● What you are asked to do: Copy each line from the data that has the word "shelf" in it.

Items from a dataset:
════════════════════

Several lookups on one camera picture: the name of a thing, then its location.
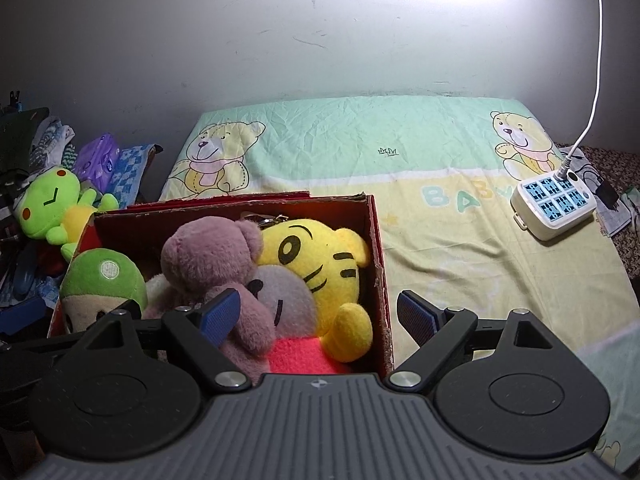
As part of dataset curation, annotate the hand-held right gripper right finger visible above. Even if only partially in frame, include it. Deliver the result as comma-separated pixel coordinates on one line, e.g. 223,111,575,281
389,290,571,392

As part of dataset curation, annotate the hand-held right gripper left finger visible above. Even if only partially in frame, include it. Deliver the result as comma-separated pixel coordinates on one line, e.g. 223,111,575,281
70,287,253,392

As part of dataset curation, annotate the red cardboard box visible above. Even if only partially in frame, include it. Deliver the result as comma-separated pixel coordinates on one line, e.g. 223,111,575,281
47,191,396,376

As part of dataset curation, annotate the mauve plush bear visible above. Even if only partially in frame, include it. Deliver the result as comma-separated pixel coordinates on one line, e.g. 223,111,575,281
160,216,278,383

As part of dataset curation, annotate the white plush rabbit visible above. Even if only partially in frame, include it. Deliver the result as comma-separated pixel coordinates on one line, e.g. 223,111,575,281
142,272,176,318

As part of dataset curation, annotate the yellow tiger plush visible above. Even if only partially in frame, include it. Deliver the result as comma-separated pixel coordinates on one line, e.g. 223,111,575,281
252,216,375,376

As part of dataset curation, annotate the green plush with black limbs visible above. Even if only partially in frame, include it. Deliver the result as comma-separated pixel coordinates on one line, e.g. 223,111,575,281
60,249,149,333

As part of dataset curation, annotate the white power strip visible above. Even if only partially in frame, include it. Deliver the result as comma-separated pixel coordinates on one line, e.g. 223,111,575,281
510,172,598,241

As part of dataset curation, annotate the blue checkered packet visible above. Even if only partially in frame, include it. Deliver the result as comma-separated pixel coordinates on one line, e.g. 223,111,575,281
107,144,163,198

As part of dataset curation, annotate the purple packet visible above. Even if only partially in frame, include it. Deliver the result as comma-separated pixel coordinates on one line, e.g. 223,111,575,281
75,132,121,183

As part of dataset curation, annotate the green frog plush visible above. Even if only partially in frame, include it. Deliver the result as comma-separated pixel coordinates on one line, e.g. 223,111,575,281
14,166,120,263

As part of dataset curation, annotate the brown speckled blanket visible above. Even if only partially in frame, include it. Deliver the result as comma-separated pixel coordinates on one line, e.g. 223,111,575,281
560,142,640,281

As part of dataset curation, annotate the black power adapter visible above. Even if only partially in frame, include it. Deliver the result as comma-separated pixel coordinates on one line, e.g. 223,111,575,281
592,177,621,211

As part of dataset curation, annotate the pile of clothes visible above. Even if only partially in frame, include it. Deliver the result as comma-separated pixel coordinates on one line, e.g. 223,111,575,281
0,107,78,181

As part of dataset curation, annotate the white power cable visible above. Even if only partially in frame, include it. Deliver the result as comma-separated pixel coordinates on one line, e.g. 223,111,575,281
557,0,603,183

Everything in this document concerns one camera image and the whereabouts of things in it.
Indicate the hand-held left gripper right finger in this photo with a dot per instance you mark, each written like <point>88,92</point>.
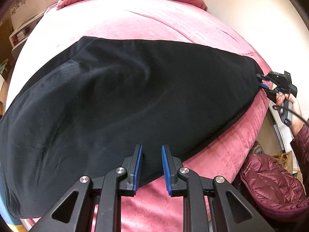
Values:
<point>166,169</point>

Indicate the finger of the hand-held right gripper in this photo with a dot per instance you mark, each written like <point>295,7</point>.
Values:
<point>263,77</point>
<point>268,90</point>

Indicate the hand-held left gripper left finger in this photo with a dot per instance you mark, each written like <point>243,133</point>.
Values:
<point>138,166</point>

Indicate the black pants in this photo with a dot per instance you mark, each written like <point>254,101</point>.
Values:
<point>108,101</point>

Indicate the person's right forearm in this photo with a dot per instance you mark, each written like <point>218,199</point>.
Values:
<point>301,140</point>

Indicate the person's right hand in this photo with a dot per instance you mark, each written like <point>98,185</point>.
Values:
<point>296,108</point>

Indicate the white low cabinet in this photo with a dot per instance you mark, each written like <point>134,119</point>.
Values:
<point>277,130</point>

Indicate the patterned rug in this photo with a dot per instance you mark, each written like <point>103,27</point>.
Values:
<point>257,148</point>

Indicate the wicker chair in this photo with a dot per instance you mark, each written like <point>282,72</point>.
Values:
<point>288,160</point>

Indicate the person's maroon puffer jacket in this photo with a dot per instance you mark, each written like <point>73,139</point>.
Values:
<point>270,181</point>

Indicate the pink velvet bed cover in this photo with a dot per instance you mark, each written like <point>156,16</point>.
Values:
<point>144,21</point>

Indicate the white shelf unit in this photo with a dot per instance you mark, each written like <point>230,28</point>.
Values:
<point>21,35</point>

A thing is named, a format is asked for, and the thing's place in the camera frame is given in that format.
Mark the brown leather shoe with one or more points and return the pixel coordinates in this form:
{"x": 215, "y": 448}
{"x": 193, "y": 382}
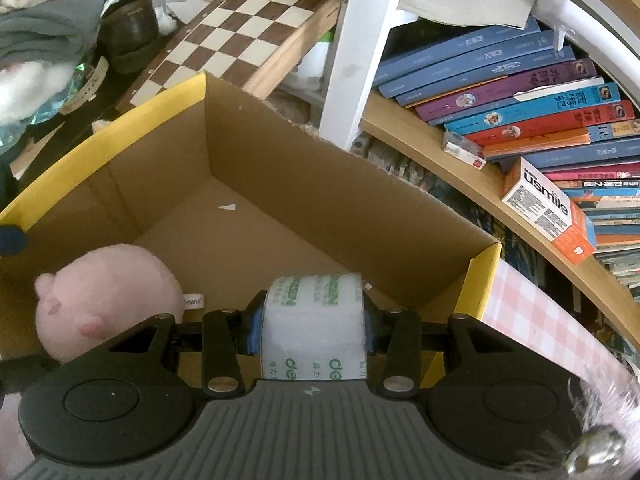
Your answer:
{"x": 127, "y": 35}

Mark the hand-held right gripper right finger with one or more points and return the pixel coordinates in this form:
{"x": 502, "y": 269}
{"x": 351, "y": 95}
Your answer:
{"x": 373, "y": 327}

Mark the white curved plastic part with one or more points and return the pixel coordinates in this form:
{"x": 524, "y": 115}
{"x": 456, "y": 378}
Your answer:
{"x": 590, "y": 30}

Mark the white packet with green print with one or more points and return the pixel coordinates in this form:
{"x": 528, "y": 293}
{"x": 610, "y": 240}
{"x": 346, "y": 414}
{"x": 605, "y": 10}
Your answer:
{"x": 312, "y": 325}

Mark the white orange toothpaste box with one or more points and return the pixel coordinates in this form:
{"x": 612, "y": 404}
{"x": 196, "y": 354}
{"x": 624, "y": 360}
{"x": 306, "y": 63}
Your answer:
{"x": 547, "y": 210}

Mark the white fluffy toy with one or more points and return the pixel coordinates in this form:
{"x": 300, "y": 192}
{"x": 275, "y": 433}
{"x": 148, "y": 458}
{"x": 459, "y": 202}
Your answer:
{"x": 27, "y": 87}

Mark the white green plastic item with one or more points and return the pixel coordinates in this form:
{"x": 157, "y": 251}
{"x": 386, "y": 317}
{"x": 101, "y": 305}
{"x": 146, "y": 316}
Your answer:
{"x": 312, "y": 62}

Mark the open white-paged book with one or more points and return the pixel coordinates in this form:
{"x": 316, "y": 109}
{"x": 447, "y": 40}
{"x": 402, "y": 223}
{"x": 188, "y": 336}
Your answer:
{"x": 465, "y": 7}

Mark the white furniture leg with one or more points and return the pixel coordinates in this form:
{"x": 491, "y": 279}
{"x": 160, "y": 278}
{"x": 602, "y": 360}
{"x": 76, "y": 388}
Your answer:
{"x": 362, "y": 55}

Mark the grey folded cloth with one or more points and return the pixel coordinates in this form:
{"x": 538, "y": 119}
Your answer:
{"x": 45, "y": 30}

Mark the small white red box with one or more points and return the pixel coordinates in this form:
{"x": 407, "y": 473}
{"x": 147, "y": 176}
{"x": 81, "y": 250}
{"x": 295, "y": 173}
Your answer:
{"x": 464, "y": 151}

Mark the wooden chessboard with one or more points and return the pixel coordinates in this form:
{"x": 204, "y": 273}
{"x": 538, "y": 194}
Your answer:
{"x": 240, "y": 25}

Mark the pink plush toy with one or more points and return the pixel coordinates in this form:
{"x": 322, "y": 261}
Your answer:
{"x": 110, "y": 300}

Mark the pink checked printed mat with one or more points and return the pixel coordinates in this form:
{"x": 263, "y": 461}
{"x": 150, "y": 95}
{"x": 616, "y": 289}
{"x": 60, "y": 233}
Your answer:
{"x": 540, "y": 320}

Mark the curved wooden shelf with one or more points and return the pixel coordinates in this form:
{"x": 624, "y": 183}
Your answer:
{"x": 450, "y": 160}

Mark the dark blue round object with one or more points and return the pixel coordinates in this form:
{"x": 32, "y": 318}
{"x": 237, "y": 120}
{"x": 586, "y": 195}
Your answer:
{"x": 10, "y": 241}

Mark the row of colourful books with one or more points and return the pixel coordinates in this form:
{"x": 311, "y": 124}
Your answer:
{"x": 530, "y": 95}

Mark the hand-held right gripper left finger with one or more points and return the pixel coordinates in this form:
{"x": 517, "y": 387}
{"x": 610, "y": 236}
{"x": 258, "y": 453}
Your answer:
{"x": 254, "y": 331}

════════════════════

● Response:
Indicate the white shelf unit in this photo with a dot per instance you mark, each written like <point>230,28</point>.
Mark the curved wooden shelf with one or more points and return the pixel coordinates in this form:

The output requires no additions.